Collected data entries
[Start of Attachment]

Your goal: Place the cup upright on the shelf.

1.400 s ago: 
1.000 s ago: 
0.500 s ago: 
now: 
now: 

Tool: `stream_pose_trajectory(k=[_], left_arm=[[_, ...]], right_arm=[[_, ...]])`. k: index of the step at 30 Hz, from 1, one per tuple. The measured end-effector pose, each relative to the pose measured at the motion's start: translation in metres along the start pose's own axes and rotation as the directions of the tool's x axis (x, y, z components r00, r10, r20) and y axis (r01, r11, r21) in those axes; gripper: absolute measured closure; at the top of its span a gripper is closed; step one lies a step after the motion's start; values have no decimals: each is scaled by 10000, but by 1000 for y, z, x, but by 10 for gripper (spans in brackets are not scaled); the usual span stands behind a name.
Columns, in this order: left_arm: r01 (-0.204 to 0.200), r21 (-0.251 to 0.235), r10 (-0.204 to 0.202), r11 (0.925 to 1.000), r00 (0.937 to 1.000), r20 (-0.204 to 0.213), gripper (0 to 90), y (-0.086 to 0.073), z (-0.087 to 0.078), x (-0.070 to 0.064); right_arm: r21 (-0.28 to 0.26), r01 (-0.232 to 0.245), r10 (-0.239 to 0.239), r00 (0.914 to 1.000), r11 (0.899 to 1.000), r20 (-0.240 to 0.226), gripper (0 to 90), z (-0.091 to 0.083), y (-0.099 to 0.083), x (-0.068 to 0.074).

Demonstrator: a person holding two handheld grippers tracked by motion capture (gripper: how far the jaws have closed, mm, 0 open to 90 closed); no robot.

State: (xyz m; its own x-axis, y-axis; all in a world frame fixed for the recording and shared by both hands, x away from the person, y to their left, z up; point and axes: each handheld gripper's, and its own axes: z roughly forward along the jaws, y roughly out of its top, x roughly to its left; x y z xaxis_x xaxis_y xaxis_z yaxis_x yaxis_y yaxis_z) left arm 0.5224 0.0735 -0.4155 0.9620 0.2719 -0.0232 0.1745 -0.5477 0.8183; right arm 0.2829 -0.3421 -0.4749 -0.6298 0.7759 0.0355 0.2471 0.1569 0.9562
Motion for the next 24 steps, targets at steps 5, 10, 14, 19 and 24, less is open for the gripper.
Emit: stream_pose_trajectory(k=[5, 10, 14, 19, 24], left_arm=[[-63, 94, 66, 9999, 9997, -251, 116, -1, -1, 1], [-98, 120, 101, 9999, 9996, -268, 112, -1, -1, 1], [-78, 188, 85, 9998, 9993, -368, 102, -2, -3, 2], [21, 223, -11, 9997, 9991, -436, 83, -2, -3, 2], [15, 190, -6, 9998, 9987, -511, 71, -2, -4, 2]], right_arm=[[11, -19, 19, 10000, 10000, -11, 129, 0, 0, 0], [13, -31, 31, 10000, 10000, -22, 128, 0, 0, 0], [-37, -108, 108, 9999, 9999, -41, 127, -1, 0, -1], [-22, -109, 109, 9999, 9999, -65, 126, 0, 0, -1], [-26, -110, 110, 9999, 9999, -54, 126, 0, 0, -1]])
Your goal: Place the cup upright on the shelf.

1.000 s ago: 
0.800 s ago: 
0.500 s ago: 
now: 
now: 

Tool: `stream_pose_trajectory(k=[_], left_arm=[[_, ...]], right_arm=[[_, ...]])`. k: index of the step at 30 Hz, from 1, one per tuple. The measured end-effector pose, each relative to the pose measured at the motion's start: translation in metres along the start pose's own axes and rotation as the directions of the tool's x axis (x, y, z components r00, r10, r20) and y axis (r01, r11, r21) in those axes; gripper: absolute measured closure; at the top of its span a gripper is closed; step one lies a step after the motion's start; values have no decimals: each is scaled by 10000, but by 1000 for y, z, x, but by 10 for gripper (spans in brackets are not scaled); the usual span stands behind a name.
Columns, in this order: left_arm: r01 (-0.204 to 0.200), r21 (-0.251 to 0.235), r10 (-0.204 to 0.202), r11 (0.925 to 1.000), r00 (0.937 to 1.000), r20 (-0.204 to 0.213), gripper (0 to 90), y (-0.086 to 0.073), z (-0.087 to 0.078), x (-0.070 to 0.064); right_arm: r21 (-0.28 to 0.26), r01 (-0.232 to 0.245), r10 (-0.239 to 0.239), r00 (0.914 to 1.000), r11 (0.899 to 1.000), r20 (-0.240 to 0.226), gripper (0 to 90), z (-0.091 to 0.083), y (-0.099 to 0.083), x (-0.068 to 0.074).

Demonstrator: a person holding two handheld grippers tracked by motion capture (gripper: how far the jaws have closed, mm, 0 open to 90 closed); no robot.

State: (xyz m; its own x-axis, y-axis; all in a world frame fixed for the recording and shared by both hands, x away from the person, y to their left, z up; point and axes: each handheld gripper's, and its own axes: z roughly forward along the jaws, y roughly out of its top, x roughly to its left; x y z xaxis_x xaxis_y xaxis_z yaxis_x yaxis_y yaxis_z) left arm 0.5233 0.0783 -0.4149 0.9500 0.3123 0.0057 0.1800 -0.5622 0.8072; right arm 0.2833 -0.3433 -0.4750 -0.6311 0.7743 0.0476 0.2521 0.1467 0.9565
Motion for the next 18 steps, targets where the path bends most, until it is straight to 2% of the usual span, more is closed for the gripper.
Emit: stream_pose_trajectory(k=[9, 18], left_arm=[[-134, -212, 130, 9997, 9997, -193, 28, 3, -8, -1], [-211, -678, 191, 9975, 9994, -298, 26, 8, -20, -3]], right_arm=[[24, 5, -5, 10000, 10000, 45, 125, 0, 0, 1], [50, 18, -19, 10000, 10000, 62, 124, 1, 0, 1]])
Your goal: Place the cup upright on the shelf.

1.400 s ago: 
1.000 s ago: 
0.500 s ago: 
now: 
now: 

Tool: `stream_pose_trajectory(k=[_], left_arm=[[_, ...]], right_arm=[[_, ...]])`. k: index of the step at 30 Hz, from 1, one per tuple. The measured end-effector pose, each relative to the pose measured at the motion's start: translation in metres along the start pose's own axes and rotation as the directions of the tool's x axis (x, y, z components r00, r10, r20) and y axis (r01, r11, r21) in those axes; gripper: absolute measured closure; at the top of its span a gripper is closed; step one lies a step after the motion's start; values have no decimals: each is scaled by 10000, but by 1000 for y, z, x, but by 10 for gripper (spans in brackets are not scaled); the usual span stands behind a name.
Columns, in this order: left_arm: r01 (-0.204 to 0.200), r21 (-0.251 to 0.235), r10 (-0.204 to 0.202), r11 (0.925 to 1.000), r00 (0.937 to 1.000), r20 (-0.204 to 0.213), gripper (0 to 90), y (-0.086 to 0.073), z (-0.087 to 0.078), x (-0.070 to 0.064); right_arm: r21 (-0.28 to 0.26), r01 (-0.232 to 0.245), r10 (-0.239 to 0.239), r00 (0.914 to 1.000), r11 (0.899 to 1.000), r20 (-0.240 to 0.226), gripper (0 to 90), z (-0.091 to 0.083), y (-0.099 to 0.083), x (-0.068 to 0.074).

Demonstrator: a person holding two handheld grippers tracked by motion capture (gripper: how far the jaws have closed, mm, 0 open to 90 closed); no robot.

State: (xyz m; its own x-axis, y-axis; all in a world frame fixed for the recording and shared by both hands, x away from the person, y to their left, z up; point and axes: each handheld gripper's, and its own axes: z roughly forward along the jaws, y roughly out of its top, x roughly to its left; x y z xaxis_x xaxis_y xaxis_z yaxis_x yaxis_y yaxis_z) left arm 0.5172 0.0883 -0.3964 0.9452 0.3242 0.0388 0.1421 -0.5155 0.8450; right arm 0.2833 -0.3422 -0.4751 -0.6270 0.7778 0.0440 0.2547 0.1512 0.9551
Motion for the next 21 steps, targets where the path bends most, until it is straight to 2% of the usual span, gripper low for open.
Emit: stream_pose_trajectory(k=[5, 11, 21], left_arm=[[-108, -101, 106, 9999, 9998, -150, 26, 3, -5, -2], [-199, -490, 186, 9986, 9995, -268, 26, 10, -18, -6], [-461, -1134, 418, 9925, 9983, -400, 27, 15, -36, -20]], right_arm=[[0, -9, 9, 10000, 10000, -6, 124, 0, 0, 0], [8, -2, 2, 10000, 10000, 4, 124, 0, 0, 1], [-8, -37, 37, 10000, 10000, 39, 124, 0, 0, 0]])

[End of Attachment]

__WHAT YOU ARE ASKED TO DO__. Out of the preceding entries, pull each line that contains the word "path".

__ANSWER TO THE EXERCISE__.
Motion for the next 18 steps, targets where the path bends most, until it is straight to 2% of the usual span, more is closed for the gripper.
Motion for the next 21 steps, targets where the path bends most, until it is straight to 2% of the usual span, gripper low for open.

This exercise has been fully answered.